09:36 PM
The configuration change deployment was initiated.
10:08 PM
The configuration change was progressed to the ring with the heavy workload.
08:05 AM
Initial customer impact began.
08:26 AM
Automated alerts received for intermittent, low volume of errors prompting us to start investigating.
10:30 AM
We attempted isolated restarts on impacted database instances in an effort to mitigate low-level impact.
01:03 PM
Automated monitoring alerted us to elevated error rates and a full incident response was initiated.
01:22 PM
We identified that calls to the database were intermittently timing out. Traffic volume appeared to be normal with no significant surge detected however we observed the spike in CPU utilization.
01:54 PM
Mitigation efforts began, including beginning to scale out the impacted environments.
03:05 PM
Scale out efforts were observed as decreasing error rates but not completely eliminating failures. Further instance restarts provided temporary relief.
03:25 PM
Scaling efforts continued.

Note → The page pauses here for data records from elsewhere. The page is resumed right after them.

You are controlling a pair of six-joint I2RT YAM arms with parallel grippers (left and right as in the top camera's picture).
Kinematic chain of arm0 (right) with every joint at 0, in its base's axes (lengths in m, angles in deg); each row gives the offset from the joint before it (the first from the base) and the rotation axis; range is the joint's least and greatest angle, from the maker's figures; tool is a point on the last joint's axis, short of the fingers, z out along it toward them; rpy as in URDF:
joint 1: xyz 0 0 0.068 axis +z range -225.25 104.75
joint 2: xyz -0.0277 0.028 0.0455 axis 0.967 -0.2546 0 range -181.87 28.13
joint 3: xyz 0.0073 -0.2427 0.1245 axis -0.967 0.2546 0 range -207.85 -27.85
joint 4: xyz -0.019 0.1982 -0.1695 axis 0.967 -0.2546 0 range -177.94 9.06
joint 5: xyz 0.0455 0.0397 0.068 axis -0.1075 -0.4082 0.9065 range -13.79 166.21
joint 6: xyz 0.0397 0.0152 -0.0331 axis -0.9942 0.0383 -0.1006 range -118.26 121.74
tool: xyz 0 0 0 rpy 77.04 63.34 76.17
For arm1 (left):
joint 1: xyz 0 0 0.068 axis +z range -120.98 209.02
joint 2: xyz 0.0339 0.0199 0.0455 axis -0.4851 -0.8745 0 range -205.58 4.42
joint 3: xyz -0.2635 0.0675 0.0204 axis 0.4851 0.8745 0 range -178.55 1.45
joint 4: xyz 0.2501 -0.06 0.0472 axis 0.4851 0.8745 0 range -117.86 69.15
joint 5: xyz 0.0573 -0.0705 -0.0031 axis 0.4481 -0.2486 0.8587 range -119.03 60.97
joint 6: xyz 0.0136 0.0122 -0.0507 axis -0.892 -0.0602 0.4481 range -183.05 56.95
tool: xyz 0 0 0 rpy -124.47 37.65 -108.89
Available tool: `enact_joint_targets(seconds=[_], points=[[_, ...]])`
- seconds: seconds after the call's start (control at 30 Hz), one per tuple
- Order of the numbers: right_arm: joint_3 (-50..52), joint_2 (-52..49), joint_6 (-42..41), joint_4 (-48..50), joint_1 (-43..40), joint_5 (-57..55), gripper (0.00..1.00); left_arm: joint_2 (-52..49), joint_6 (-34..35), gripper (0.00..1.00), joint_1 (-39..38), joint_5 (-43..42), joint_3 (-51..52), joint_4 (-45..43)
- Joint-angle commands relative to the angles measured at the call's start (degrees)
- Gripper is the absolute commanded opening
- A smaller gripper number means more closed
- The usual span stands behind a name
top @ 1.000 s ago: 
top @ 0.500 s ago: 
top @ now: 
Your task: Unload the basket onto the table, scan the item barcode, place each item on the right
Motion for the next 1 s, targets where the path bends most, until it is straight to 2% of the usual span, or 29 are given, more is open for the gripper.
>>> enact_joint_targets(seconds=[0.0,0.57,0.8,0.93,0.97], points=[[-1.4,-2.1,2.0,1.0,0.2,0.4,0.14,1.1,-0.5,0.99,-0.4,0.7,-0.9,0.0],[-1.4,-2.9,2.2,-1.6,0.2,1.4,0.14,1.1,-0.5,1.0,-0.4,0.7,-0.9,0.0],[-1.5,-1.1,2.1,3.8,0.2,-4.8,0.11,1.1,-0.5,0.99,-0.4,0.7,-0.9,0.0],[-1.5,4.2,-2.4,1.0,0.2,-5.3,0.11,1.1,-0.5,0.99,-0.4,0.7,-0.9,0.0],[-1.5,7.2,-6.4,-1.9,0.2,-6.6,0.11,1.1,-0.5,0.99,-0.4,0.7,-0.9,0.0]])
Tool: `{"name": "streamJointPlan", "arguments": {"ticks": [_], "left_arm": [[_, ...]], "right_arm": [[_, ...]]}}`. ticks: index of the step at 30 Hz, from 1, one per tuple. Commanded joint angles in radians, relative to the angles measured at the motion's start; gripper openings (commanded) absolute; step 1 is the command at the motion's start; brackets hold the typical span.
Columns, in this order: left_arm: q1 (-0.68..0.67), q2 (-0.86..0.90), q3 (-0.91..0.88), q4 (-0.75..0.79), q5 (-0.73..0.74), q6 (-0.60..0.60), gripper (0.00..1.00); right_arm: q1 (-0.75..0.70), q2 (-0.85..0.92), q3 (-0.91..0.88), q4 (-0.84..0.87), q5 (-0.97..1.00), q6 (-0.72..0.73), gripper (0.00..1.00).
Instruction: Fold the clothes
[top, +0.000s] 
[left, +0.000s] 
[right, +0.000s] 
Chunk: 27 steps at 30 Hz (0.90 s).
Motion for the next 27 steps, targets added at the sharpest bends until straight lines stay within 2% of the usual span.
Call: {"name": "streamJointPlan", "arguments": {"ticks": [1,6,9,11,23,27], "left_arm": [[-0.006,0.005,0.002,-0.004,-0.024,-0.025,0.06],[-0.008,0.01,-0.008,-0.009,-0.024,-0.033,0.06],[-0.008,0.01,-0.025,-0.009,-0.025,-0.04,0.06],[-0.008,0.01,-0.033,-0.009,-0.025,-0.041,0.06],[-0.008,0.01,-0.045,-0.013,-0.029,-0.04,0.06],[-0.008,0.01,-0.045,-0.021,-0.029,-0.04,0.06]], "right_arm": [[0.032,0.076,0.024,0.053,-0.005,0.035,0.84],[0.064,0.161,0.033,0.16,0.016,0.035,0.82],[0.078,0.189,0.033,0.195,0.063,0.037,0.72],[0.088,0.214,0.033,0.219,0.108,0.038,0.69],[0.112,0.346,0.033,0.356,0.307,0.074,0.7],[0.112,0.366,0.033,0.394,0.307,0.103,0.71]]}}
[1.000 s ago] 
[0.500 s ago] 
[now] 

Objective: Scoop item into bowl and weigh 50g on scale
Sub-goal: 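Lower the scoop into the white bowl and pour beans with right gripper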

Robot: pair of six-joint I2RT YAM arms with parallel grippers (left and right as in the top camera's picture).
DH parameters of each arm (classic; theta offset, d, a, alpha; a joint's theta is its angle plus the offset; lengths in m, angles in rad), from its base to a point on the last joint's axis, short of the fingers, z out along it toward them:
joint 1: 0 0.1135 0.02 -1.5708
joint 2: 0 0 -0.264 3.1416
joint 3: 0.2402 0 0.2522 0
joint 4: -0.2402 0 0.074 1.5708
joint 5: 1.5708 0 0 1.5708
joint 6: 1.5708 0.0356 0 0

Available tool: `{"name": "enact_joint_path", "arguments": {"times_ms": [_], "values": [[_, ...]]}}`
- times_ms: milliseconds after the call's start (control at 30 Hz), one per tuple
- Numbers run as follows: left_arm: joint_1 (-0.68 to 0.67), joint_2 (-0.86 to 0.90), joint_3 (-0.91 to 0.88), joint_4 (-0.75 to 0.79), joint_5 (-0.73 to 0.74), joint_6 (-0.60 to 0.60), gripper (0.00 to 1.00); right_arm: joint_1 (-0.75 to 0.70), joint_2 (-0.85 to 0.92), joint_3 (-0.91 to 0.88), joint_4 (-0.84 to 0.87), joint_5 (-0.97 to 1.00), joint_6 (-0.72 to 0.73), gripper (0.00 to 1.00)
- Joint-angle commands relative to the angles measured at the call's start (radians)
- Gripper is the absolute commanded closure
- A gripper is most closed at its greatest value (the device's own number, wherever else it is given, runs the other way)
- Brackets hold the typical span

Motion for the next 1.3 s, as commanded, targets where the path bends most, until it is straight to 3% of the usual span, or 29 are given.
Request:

We engaged our database engineering team to help investigate.
04:37 PM
While we did not correlate the deployment to this incident, we initiated a rollback of the configuration change.
05:20 PM
Scale-out efforts completed.
05:45 PM
Service availability telemetry was showing improvements. Some customers began to report recovery.
06:30 PM
Customer impact confirmed as mitigated, after rollback of configuration change had completed and error rates had returned to normal levels.